詠唱された詩と、語り継がれた昔話の間のような、新しい物語たち。
薄暗い場所で瞳を輝かせる女。
苔むした石塔に染みついた魔法のにおい。
打ちすえられて顔をあげる。
おとなしく美しい姫が、男のものになる。
勝利のトロフィーとしての象徴。
ステレオタイプの昔語りに唾を吐きかける。
物語の型への反逆。
新しい女たち。
おそろしく私好みの文体だったので、ときめいた。
比喩と暗喩。婉曲的で形而上学的。
やっぱり私、詩的な文体が好きなんだなあ。
万人への受けは悪いだろうけれど。
著者はディアドラ・サリヴァン。
アイルランド西部のゴールウェイ生まれ。
特別支援教育の教師をしながら、作家活動を行う。
この『目覚めの森の美女 森と水の14の物語』(原題"Tangleweed and Brine"――からんだ草と塩水――は、"Once Upon a Time"の音と重ねているそう)は、アイルランド最高の児童文学賞「CBI最優秀児童図書賞」ほか、アイルランド主要なYA賞を3つ受賞。

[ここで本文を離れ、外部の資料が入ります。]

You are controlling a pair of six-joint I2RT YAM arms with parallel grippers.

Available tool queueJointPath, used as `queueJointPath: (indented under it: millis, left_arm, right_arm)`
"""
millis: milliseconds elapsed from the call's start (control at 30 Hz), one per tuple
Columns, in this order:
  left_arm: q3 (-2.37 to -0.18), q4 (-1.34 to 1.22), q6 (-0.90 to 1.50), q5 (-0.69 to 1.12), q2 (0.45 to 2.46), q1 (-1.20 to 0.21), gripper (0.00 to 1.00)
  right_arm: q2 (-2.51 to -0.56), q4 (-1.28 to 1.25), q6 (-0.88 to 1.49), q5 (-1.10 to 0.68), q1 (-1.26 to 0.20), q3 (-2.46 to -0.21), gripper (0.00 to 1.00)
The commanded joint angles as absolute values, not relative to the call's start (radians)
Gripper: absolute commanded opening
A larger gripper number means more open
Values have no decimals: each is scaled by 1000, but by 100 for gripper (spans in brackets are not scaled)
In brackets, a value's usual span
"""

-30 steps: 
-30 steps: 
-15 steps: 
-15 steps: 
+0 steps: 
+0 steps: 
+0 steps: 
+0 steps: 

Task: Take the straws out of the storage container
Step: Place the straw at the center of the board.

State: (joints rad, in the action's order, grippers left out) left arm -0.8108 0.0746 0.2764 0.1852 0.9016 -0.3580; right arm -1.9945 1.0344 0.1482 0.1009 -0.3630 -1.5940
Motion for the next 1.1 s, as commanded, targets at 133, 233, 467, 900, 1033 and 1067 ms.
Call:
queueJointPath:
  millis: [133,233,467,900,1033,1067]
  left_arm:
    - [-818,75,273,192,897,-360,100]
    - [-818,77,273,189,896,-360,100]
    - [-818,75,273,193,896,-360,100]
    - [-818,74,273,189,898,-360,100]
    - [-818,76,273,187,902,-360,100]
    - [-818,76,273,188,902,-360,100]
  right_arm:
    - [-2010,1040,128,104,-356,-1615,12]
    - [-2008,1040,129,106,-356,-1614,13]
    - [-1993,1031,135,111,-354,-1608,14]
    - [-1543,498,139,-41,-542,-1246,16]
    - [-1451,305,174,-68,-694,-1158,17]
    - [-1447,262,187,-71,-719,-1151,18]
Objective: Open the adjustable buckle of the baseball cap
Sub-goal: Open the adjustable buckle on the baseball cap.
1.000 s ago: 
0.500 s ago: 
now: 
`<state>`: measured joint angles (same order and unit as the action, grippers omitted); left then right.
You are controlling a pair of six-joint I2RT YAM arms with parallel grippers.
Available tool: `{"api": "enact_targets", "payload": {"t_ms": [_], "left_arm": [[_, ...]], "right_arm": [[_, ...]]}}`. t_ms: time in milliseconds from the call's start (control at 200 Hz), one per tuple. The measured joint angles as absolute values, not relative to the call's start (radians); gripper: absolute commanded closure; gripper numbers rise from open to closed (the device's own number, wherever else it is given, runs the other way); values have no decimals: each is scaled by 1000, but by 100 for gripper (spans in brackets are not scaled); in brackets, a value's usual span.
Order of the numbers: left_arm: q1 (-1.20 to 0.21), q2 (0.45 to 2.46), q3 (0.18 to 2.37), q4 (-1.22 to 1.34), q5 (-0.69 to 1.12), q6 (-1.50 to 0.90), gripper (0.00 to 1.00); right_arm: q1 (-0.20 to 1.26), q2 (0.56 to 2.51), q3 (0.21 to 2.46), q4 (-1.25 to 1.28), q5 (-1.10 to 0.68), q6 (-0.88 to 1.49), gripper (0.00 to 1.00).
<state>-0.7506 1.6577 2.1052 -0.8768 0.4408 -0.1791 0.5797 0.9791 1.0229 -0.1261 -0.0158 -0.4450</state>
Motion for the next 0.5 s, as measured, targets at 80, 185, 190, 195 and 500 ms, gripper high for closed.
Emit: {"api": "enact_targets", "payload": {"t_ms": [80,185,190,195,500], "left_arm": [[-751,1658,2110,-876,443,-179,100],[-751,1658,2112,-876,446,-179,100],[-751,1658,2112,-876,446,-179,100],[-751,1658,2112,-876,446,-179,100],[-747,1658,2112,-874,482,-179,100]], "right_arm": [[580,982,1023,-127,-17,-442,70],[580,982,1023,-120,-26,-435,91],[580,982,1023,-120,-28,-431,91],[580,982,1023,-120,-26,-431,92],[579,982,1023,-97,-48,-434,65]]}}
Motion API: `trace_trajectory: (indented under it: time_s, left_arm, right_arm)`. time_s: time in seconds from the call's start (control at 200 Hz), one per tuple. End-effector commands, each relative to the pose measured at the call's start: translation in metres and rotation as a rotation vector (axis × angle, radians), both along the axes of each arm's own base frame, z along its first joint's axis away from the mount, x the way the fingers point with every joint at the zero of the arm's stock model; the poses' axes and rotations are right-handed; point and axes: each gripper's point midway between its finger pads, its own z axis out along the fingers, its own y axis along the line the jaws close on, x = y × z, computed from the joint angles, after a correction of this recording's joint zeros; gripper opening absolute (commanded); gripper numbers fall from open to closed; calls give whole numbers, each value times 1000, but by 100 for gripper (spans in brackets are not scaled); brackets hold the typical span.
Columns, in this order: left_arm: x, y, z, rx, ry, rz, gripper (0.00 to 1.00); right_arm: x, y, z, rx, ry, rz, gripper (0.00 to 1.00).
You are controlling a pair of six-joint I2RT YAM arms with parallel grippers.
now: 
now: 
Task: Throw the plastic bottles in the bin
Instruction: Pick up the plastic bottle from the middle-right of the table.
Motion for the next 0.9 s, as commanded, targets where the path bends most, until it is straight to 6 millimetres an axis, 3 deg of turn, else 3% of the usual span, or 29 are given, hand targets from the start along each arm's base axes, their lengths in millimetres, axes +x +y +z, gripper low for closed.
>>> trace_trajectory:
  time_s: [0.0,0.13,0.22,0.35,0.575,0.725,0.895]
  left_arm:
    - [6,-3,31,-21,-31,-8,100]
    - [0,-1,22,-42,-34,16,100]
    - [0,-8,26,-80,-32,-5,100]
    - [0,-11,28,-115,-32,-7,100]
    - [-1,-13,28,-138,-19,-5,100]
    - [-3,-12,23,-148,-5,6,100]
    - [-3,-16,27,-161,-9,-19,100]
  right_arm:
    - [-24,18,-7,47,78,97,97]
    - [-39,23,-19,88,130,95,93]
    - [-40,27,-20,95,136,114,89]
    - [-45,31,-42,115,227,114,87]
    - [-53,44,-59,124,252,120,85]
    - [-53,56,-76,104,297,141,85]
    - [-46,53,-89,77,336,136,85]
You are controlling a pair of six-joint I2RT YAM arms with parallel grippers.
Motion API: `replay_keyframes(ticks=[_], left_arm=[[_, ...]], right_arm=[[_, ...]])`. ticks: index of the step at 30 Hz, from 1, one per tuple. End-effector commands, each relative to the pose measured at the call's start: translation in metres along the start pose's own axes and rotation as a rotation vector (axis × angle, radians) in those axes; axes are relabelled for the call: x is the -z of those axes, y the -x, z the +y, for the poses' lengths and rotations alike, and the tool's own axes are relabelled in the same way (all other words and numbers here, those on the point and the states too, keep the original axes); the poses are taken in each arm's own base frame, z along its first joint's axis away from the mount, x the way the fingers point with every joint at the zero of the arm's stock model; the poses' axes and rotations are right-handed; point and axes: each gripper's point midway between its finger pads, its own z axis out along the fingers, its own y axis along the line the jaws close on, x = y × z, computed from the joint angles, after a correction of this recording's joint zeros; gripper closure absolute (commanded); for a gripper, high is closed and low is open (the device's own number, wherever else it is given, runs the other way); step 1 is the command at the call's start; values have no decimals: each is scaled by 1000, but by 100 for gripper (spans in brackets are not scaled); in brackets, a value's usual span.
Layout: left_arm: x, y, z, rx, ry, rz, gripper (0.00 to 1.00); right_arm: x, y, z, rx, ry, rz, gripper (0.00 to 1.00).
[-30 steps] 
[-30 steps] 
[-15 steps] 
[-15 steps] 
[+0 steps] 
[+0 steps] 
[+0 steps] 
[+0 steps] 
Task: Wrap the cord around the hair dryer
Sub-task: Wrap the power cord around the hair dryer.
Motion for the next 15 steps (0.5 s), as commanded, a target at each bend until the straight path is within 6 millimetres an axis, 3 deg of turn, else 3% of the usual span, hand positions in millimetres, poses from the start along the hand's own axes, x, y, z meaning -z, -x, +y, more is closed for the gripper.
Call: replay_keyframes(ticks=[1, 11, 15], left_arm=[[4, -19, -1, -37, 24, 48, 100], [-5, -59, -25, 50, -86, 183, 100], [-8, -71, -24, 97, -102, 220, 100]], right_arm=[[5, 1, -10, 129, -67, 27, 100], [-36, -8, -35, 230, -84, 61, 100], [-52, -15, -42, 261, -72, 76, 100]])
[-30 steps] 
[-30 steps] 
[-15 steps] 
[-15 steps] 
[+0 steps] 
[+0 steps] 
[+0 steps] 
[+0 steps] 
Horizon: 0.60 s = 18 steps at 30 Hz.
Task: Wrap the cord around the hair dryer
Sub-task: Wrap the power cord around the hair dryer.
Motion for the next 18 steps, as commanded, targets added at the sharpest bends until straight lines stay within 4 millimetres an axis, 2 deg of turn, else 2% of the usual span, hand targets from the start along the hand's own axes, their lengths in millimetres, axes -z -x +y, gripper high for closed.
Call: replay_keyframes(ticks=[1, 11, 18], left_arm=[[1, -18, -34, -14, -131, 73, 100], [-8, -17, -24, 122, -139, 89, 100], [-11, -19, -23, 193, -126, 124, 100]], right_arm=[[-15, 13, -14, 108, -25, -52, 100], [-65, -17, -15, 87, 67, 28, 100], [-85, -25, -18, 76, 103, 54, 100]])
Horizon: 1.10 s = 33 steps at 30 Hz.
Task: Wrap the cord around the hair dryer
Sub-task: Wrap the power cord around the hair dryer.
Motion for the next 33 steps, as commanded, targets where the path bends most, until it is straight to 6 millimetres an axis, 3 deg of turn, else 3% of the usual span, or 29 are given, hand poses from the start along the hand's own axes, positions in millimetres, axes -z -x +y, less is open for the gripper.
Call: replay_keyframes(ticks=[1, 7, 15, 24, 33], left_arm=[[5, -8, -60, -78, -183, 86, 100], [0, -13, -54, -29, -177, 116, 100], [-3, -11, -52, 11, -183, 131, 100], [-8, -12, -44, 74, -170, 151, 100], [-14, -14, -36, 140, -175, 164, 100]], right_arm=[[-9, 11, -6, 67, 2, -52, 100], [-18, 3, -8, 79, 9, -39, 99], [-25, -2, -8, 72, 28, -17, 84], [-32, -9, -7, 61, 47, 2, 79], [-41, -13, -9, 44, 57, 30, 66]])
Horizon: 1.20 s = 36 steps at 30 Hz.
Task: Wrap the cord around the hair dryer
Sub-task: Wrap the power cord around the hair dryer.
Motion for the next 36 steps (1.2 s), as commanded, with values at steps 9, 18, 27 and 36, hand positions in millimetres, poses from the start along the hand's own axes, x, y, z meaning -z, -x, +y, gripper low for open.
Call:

ほかの作品も読みたくなったけど、まだ日本では出ていないみたい。
こういう時、英語が一定のレベルに到達していたら原著が読めるのにな!と思う。
電子書籍がリアルタイムにクリック一つで手に入るようになった今なら、英語が読めればおよそ世界中の本を読めるようになった。(日本語には翻訳されていなくても、英語には翻訳されていることも多い)
これから日本の人口が減少し、若い世代が減っていく中で、翻訳作品の市場が縮小し、翻訳されない作品が増えていくのではないか?と思う。
というわけで、英語勉強しよ…。